Goal of the exercise>
Each line from the one with "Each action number" through the last line of the records must be output exactly, both ends included.

Source data>
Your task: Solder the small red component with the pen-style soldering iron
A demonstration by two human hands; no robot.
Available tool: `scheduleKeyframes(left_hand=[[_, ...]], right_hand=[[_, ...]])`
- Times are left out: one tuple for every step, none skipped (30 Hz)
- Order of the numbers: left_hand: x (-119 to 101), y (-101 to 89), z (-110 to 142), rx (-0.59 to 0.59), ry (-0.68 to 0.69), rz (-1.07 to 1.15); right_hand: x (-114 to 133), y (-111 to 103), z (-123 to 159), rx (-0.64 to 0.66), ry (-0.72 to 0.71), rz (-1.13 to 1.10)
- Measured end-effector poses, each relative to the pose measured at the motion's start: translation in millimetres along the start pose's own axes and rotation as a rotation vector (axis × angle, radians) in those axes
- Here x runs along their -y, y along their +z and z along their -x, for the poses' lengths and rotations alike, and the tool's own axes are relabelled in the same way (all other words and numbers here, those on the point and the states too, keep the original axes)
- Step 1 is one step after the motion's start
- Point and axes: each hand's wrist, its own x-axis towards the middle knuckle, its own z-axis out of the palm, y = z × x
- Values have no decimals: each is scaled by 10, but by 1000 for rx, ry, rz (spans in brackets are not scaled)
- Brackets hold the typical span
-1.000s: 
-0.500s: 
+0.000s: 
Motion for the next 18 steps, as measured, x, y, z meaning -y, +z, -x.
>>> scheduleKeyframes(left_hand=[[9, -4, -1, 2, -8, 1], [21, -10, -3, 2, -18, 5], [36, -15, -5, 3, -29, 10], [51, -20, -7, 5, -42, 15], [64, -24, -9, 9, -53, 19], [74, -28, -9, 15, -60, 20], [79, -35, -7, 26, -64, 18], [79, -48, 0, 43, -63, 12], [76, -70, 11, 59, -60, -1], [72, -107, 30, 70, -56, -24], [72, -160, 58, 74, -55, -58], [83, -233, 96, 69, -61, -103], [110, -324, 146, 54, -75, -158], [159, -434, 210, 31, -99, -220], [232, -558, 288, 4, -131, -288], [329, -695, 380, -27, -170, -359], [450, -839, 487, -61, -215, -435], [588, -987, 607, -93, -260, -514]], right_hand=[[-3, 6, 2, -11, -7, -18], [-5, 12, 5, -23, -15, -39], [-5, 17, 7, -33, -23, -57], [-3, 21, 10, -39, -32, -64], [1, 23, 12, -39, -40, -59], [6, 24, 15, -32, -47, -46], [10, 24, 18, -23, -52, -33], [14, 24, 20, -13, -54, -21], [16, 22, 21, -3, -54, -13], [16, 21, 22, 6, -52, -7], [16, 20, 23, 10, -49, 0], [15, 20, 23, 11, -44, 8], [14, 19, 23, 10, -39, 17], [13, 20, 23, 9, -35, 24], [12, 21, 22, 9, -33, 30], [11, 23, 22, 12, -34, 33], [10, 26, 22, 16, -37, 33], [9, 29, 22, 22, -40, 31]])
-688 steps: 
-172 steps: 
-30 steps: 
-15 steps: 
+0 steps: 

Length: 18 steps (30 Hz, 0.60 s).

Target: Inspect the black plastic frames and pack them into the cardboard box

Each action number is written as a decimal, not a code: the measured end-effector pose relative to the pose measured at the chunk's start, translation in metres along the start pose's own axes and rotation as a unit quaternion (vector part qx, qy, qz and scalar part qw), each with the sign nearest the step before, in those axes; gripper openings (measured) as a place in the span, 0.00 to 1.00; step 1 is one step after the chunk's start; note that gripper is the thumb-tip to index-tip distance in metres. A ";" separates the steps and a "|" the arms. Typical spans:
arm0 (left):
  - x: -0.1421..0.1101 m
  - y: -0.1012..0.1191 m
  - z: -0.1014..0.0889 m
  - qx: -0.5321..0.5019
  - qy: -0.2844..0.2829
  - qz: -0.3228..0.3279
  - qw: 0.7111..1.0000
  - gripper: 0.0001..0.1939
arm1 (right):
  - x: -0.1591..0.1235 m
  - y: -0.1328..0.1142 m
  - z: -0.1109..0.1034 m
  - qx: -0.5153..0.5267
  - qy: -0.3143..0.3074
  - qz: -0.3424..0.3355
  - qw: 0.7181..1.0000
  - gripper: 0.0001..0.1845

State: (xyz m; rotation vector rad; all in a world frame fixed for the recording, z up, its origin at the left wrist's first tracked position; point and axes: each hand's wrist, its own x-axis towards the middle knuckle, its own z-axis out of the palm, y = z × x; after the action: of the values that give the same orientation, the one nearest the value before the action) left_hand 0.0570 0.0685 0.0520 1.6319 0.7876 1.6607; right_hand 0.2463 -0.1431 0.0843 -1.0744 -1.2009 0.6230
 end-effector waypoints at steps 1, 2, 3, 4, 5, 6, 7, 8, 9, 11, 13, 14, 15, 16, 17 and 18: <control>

Finished task>
Each action number is written as a decimal, not a code: the measured end-effector pose relative to the pose measured at the chunk's start, translation in metres along the start pose's own axes and rotation as a unit quaternion (vector part qx, qy, qz and scalar part qw), each with the sign nearest the step before, in those axes; gripper openings (measured) as a place in the span, 0.00 to 1.00; step 1 is one step after the chunk's start; note that gripper is the thumb-tip to index-tip distance in metres. A ";" separates the steps and a "|" the arms. Typical spans:
arm0 (left):
  - x: -0.1421..0.1101 m
  - y: -0.1012..0.1191 m
  - z: -0.1014..0.0889 m
  - qx: -0.5321..0.5019
  - qy: -0.2844..0.2829
  - qz: -0.3228..0.3279
  - qw: 0.7111..1.0000
  - gripper: 0.0001..0.1939
arm1 (right):
  - x: -0.1591..0.1235 m
  - y: -0.1328..0.1142 m
  - z: -0.1109..0.1034 m
  - qx: -0.5153..0.5267
  - qy: -0.3143..0.3074
  - qz: -0.3424..0.3355
  - qw: 0.7181..1.0000
  - gripper: 0.0001..0.1845

State: (xyz m; rotation vector rad; all in a world frame fixed for the recording, z up, its origin at the left wrist's first tracked position; point and axes: each hand's wrist, its own x-axis towards the middle knuckle, its own z-axis out of the palm, y = z × x; after the action: of the values that give the same orientation, the one nearest the value before the action) left_hand 0.0570 0.0685 0.0520 1.6319 0.7876 1.6607; right_hand 0.2463 -0.1431 0.0843 -1.0744 -1.2009 0.6230
 end-effector waypoints at steps 1, 2, 3, 4, 5, 6, 7, 8, 9, 11, 13, 14, 15, 16, 17 and 18: <control>

No more output is given for this exercise.